Examples of Synthetic Fabrics
Rayon is a semi-synthetic material made from recycled wood pulp.
It is classified as semi-synthetic because of the chemicals used in the manufacturing process, like carbon disulphide and sodium hydroxide.
You can use it to imitate textiles like wool and silk. Lyocell, modal, and viscose are some examples of rayon.
Here are four other examples of synthetic fabrics popular in the clothing industry that you’re likely to have in your wardrobe:
- Spandex. Spandex, often known as elastane or Lycra, is a synthetic material loved for its incredible elasticity. It’s a stretchy material blended with other fibres and used for everything from leggings to jeans to hosiery. Did you know that spandex is an anagram of the word “expands”?
- Acrylic fibres. Acrylic fibres are synthetic ones derived from vinyl cyanide polymers or acrylonitrile. Because of its heat retention properties, this fibre is sometimes referred to as “imitative wool” and is often used to make fleece and faux fur.

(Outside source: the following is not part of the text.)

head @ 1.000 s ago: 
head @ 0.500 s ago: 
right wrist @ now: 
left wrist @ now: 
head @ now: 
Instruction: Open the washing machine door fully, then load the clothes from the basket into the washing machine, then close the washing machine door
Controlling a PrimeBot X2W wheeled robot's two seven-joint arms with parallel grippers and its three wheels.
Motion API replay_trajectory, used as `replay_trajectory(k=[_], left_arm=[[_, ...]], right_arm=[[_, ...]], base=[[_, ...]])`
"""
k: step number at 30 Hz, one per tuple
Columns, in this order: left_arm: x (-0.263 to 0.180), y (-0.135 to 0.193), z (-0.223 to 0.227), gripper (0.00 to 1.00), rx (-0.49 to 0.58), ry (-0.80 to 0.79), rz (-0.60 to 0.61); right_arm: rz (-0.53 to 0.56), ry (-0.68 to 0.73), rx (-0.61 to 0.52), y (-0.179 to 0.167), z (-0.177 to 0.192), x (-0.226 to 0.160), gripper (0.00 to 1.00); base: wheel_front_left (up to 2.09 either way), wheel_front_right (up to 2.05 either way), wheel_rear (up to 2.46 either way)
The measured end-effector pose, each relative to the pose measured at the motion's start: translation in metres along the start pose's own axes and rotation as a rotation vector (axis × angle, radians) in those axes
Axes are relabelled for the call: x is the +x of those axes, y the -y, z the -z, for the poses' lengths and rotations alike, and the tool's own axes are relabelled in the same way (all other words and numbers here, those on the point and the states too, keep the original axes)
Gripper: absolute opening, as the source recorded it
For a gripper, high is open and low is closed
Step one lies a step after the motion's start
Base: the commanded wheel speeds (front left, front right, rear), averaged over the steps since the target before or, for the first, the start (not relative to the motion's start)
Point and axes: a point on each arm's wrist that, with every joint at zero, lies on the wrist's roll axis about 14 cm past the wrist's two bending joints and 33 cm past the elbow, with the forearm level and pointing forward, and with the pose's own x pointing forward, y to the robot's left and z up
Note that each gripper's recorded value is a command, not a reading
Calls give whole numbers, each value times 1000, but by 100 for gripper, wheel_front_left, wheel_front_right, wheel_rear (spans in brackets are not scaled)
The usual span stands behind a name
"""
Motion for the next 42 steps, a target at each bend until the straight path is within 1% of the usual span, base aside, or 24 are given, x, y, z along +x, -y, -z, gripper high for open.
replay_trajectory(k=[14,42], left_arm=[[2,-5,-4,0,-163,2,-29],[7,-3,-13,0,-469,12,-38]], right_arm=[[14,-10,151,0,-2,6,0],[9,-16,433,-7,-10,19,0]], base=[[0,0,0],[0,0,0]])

- Polyester. Polyester is a textile made from petroleum and coal and is known for its durability. However, because it’s not breathable and doesn’t absorb liquids well, you shouldn’t use it in the summer.

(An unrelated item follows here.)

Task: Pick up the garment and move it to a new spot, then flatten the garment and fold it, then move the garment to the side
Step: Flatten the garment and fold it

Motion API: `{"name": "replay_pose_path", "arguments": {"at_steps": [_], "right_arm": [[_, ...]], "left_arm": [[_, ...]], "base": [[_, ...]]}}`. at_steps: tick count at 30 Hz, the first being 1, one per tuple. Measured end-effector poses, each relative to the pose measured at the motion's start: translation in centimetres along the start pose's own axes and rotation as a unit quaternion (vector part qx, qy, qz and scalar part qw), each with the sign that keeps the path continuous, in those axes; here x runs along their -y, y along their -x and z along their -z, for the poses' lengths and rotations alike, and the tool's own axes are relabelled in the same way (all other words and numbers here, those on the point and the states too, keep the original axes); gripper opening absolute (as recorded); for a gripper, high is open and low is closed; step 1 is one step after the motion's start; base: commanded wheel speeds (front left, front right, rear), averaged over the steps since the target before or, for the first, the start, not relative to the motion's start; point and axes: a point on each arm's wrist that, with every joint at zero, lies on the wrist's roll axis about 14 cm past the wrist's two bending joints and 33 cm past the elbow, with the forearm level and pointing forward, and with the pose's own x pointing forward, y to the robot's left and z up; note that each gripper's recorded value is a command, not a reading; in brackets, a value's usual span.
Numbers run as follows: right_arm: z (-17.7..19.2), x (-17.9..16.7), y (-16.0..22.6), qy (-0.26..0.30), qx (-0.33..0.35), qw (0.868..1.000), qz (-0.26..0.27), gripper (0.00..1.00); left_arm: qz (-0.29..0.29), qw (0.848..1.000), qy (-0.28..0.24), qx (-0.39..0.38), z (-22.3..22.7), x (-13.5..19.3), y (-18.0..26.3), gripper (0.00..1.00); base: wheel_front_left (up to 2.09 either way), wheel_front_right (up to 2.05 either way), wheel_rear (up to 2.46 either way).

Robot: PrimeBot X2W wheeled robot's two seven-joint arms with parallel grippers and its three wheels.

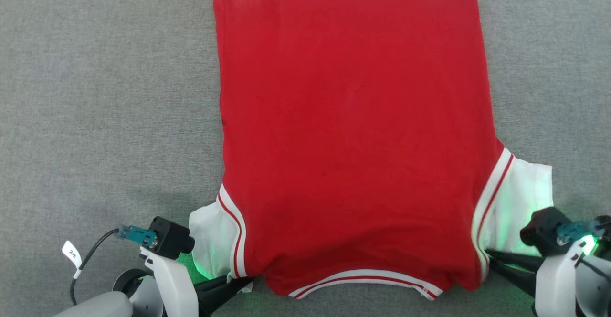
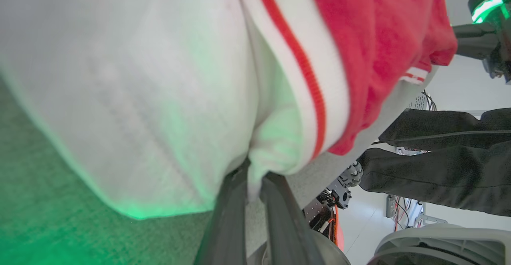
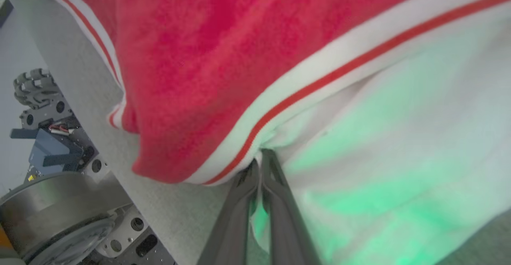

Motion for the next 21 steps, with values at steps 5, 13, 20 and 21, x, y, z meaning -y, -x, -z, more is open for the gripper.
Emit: {"name": "replay_pose_path", "arguments": {"at_steps": [5, 13, 20, 21], "right_arm": [[-2.3, 1.4, 1.5, 0.007, 0.051, 0.998, 0.025, 1.0], [-7.1, 4.4, 7.0, 0.042, 0.115, 0.989, 0.083, 1.0], [-14.0, 7.3, 10.2, 0.069, 0.178, 0.973, 0.127, 1.0], [-14.8, 7.6, 10.2, 0.063, 0.184, 0.973, 0.127, 1.0]], "left_arm": [[0.001, 1.0, -0.003, 0.003, -0.1, 0.0, 0.0, 0.0], [0.004, 1.0, 0.0, 0.016, 0.0, 0.4, 0.3, 0.0], [0.005, 1.0, -0.004, 0.022, -0.2, 0.8, 0.5, 0.0], [0.005, 1.0, -0.004, 0.023, -0.2, 0.8, 0.4, 0.0]], "base": [[0.0, 0.0, 0.0], [0.0, 0.0, 0.0], [0.0, 0.0, 0.0], [0.0, 0.0, 0.0]]}}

- Microfibres. Microfibres are very thin and short and are popular in cleaning clothes thanks to their ability to trap dirt. They have a diameter of fewer than 10 micrometres and are usually made of polyester.
What Are Natural Fibres?
Natural fibres are made from plants, animals, or minerals. They are popular and worn for a variety of reasons, including being more environmentally friendly, more comfortable, and carbon neutral.
The raw, natural materials are spun into yarns and threads, which are ultimately knitted or woven into natural fabrics.
Advantages to Using Natural Fabrics
Natural fibres are popular for many reasons, and that’s why you’re likely to turn to natural materials on hot summer days and cold winter evenings. They’re durable thanks to their cellulose structure and feel very soft to the touch.
Here are two other advantages to natural fibres you cannot help but agree upon:
- Eco-friendliness. To manufacture natural fibres, you don’t need too many chemicals. However, certain plants require more water than others, so some natural fibres are less eco-friendly than others.
- Absorbency. Because animal and plant fibres have a strong affinity for water, natural fabrics have an extremely high absorbency. This makes them an excellent choice for towels, pyjamas, bed sheets, etc.
Examples of Natural Fabrics
There are two categories of natural fibres: plant-based and animal-based. Here are some examples of natural fabrics:
- Cotton. Cotton is the most widely used textile worldwide, and it’s estimated that over half of the clothes made nowadays use this soft, white fibre produced by the cotton plant. Cotton is a soft and fluffy material made mainly of cellulose, an insoluble organic compound. Because this fabric is breathable and durable, it’s often used to make undergarments and t-shirts. Canvas, organic cotton and denim are some examples of different cotton fabrics.
- Wool. Wool keeps warmth trapped, is water-resistant, absorbent, durable, and feels very soft to the touch. It is a natural protein fibre from the hair of goats, sheep, alpacas, and other animals, and different wool fabrics include mohair, cashmere, angora, etc. This is why you love wearing a comfy, warm wool sweater through the coldest winters.
- Silk. Because silk is durable, you can stretch it up to 30% of its length without breaking it, making it suitable for small-diameter ropes or ribbons. It’s lightweight, strong, and created by insects as a material for their cocoons and nests. It is mainly valued for its shine and softness as a material.
- Linen. Linen is made from the flax plant. It is a strong, lightweight fabric and makes a great textile for warm-weather clothes because it’s breathable and hypoallergenic.
Both synthetic and natural fabrics have their beauty and purpose in the clothing and fashion industry. It’s important to use and wear the appropriate material according to the temperature and occasion.
Natural fabrics feel good to the touch, while synthetic ones have gained popularity throughout the years for their lavish look.